• [Problem requirements]: Within the data that follows, set down exactly the lines from the one containing "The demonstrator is" through the one containing "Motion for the", both ends included.

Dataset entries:
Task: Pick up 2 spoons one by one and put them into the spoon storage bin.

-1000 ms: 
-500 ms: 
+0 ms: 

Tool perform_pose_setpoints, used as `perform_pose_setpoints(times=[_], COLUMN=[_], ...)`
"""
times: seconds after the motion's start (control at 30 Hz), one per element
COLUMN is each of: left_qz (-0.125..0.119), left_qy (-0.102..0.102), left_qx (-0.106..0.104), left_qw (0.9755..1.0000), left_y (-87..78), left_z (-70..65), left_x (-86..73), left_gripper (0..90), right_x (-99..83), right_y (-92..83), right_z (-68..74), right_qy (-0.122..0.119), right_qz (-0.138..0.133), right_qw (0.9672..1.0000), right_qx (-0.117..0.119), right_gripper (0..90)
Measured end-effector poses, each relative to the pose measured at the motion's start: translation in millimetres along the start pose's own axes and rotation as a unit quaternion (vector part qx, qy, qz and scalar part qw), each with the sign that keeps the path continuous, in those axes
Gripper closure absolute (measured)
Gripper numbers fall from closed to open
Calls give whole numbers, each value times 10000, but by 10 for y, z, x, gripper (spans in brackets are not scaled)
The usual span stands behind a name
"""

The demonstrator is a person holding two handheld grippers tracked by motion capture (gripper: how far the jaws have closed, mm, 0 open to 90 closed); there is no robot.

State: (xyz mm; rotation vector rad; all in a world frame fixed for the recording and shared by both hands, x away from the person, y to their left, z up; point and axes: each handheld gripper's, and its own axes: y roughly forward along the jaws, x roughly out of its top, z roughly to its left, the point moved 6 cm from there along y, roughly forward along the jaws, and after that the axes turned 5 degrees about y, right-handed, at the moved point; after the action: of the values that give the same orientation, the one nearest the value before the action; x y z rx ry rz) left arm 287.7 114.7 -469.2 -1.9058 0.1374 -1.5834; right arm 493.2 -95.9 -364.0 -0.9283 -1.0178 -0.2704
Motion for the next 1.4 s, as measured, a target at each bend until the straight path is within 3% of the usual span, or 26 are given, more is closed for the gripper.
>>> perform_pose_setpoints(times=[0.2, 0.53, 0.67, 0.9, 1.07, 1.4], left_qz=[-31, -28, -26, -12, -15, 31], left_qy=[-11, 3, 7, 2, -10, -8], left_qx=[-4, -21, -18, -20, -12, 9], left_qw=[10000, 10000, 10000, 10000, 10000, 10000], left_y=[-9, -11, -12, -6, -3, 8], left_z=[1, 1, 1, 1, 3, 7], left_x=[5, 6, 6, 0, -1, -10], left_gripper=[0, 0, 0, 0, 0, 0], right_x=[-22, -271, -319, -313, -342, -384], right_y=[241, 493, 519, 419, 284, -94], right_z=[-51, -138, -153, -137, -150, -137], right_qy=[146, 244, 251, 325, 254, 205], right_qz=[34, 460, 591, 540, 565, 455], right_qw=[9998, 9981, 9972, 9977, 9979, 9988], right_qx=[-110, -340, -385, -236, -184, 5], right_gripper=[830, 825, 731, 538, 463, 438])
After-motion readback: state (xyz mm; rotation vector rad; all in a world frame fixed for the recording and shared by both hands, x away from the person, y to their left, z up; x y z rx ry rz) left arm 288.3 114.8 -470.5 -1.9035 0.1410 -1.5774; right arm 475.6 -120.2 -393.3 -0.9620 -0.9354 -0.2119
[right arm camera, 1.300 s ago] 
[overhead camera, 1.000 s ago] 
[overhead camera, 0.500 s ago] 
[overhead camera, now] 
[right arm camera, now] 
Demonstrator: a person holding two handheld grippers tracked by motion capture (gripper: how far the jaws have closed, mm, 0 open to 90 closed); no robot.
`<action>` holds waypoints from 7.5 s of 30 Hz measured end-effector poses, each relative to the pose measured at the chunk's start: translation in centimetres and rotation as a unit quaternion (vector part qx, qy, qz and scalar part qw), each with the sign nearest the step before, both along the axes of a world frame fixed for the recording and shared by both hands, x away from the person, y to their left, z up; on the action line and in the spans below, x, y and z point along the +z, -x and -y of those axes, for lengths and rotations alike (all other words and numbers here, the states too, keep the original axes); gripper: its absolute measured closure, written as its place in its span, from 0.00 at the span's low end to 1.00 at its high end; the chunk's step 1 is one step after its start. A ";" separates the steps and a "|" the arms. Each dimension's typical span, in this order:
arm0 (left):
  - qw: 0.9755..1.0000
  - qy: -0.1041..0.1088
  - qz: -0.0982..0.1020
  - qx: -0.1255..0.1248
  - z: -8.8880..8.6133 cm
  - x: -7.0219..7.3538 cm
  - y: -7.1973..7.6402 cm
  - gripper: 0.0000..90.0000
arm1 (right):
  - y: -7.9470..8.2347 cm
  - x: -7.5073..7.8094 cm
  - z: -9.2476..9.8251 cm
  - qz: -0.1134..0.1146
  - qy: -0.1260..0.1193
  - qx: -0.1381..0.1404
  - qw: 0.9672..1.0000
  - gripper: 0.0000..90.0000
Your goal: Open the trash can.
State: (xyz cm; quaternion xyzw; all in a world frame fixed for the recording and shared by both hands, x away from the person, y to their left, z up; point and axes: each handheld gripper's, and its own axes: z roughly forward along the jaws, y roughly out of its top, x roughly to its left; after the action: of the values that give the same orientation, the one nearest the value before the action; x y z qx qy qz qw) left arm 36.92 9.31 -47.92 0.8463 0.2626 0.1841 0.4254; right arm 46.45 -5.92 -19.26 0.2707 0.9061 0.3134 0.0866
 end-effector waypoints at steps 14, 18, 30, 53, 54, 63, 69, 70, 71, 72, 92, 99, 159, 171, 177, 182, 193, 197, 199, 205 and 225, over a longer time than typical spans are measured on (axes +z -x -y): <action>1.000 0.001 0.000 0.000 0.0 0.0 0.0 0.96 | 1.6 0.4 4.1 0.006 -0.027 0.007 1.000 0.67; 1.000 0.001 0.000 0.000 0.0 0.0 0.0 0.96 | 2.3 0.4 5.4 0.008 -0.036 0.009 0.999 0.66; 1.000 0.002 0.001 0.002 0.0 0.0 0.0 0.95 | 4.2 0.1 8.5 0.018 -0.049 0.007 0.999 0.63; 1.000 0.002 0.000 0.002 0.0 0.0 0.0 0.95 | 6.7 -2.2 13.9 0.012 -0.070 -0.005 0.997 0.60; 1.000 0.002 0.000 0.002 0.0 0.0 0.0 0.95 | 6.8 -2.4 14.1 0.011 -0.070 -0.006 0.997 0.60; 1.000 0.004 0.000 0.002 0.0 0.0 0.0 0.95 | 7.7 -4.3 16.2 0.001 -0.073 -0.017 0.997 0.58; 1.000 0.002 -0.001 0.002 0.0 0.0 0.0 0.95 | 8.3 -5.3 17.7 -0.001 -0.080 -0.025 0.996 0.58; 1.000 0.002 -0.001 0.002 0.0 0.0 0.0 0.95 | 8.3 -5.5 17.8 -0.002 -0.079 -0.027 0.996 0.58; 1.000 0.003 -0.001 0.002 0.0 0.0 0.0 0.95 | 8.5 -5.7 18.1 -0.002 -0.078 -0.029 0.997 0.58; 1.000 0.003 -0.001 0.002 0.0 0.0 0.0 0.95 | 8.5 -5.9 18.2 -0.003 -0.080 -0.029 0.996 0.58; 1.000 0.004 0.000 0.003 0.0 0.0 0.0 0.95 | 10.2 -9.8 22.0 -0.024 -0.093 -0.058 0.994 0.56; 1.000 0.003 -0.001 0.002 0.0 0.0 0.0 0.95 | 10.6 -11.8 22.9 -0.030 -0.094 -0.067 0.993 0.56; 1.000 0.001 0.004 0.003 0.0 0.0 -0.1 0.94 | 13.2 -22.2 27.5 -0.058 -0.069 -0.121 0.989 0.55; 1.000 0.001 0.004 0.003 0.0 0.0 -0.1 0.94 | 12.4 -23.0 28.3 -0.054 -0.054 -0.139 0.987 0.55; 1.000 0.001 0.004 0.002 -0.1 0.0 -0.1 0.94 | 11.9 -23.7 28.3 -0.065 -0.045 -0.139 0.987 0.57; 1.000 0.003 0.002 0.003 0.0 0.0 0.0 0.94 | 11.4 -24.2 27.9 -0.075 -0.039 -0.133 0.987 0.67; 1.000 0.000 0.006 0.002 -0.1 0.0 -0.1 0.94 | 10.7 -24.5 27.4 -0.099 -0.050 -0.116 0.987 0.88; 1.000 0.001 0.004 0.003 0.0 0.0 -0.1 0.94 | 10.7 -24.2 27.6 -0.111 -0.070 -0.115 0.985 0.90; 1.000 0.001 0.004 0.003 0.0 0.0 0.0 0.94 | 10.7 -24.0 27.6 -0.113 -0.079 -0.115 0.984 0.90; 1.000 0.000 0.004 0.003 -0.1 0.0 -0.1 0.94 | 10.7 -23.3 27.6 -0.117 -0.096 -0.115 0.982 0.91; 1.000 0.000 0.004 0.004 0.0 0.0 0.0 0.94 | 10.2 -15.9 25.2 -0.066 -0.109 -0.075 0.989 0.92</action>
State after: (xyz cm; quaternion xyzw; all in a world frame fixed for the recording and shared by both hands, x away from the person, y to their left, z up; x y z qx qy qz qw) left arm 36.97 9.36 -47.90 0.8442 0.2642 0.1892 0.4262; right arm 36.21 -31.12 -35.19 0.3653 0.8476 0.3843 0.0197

• [Solution for this exercise]:
The demonstrator is a person holding two handheld grippers tracked by motion capture (gripper: how far the jaws have closed, mm, 0 open to 90 closed); there is no robot.

State: (xyz mm; rotation vector rad; all in a world frame fixed for the recording and shared by both hands, x away from the person, y to their left, z up; point and axes: each handheld gripper's, and its own axes: y roughly forward along the jaws, x roughly out of its top, z roughly to its left, the point moved 6 cm from there along y, roughly forward along the jaws, and after that the axes turned 5 degrees about y, right-handed, at the moved point; after the action: of the values that give the same orientation, the one nearest the value before the action; x y z rx ry rz) left arm 287.7 114.7 -469.2 -1.9058 0.1374 -1.5834; right arm 493.2 -95.9 -364.0 -0.9283 -1.0178 -0.2704
Motion for the next 1.4 s, as measured, a target at each bend until the straight path is within 3% of the usual span, or 26 are given, more is closed for the gripper.

What came before is the complete response.